Should We Cancel Darwin? | thebereancall.org

TBC Staff

In an effort to “cancel” historical racists, culture has missed one of the most influential racists of all time.

During a presidential election season, most Americans would normally be thinking about the campaign more than any other topic. Yet another serious issue—racism—continues to occupy the nation’s mind. Since the horrific killing of George Floyd by a Minneapolis police officer last May, racism has filled the news as much as it did during the civil rights struggles of the 1960s.

In a sequel to the better-known On the Origin of Species, Darwin’s The Descent of Man argued that humans, having descended from apelike creatures, were continuing to evolve and produce various races. Darwin posited that some races were more developed than others. Throughout Descent, Darwin labeled different people groups other than his European race as “low” and “degraded,” including Africans. Darwin argued that the “highest races and the lowest savages” clearly differed in their “moral disposition” (Darwin, 445, Quotes come from the combined volume The Origin of Species and The Descent of Man. New York: The Modern Library, 1936. These “savages,” he further claimed, possessed “insufficient” powers of reasoning (Darwin, 489). At the end of Descent, Darwin declared he would prefer to be descended from a “little monkey” or an “old baboon” as opposed to an Indian “savage” from South America (Darwin, 919).
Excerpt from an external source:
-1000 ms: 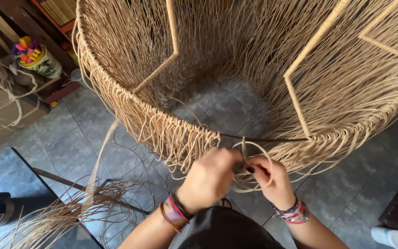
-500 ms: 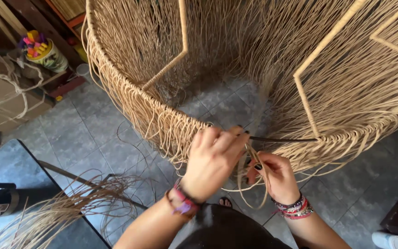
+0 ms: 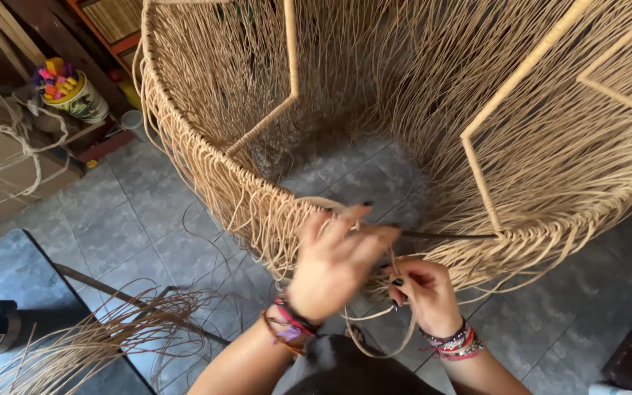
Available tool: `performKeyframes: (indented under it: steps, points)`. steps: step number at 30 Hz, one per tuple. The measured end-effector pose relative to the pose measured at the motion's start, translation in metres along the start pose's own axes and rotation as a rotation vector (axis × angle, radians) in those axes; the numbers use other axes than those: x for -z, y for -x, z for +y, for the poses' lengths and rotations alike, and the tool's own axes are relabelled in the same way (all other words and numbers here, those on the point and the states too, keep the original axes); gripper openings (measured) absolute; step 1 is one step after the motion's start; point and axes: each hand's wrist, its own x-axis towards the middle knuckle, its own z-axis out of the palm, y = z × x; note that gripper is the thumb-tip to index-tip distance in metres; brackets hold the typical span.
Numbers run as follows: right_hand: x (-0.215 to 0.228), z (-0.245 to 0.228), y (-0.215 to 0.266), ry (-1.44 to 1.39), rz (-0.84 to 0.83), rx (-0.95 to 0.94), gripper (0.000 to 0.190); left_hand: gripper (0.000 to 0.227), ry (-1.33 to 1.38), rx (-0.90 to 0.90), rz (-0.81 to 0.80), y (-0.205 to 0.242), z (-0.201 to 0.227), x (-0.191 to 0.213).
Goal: Weave natural fiber strands onto a circular frame to construct a lampshade.
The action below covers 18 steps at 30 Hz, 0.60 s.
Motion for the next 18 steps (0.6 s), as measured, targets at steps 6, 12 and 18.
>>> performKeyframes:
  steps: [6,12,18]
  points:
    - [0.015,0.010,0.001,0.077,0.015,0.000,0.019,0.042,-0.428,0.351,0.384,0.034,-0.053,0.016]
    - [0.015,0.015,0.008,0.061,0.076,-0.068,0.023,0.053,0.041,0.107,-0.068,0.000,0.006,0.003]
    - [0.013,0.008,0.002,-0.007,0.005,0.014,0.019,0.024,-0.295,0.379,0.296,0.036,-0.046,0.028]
Darwin’s racism and belief in white supremacy were an outgrowth of his ideas regarding natural selection (a view popularized later by others as “survival of the fittest”). Accordingly, he excused aggressive colonial imperialism with the comment, “The civilised races of man will almost certainly exterminate, and replace, the savage races throughout the world” (Darwin, 521). Although he may not have explicitly endorsed such imperialism, Darwin saw the elimination of nonwhite races as the natural result of white Europeans, who “stand at the summit of civilisation” (Darwin, 507), being the superior race.

Such reasoning, even before Darwin laid it out, was essentially the same rationale used by European, Muslim, and American slave traders, who viewed the Africans as less than human and deserving of enslavement.

Of course, racism has been prevalent for millennia, including within the Christian church. Because they have misinterpreted and misapplied biblical texts, many Christians deny the value of humankind created in the image of God. In the Western world in general, Darwin wasn’t even the first to put forth biological arguments for racist views. To his credit, Darwin detested slavery. (However, his apologists today feebly cite that fact to mitigate his appalling racism and instead declare that Darwin was just a product of his times.)

Some honest evolutionists have acknowledged that even though Darwinism didn’t cause racism, it fueled it. The famous late scientist Dr. Stephen Jay Gould wrote, “Biological arguments for racism may have been common before 1859 [the date of Darwin’s Origin of the Species], but they increased by orders of magnitude following the acceptance of evolutionary theory” (S. J. Gould, Ontogeny and Phylogeny (Harvard University Press, 1977, 127). Yet some historical figures are so high on the pedestal of our secular society that they appear beyond reach, even in today’s “cancel culture.” The hypocrisy is glaring. (At the same time, we can’t ignore the fact that racism has emerged too many times in America’s church history).

So should today’s cancel culture seek to erase things that are reminders of the racist history of Western nations? Should we delete the sad chapter of Darwin from history books and museums? I suggest not. There are important lessons to be learned. Just as historians should not erase Nazism and Communism from textbooks and museums, they should not ignore the consequences of bad beliefs like Darwinism—such as the way his ideas fueled racism—but should learn from them.

In 2004, my family visited southern Germany and enjoyed seeing the Bavarian Alps and beautiful towns like Rothenburg. But we also toured the notorious Nazi concentration camp of Dachau as an unforgettable way for our three sons to learn more about the evils of anti-Semitism (Of course, a less violent form of racism existed against African Americans during this time, including within the very military that helped defeat the genocidal Nazis in 1945). The victorious Allied forces could have razed Dachau to the ground, but some wise leaders realized that preserving the barracks and ovens would help later generations not forget one of history’s most virulent acts of racism.

Similarly, removing Darwin and his errant beliefs from schools and museums is not realistic, for they are too entrenched in society. Yet at the very least his racist views should be exposed and included. All of Darwin’s beliefs, warts and all, should be presented to students. This includes the many that are unscientific and not in support of his ideas of amoeba-to-man evolution.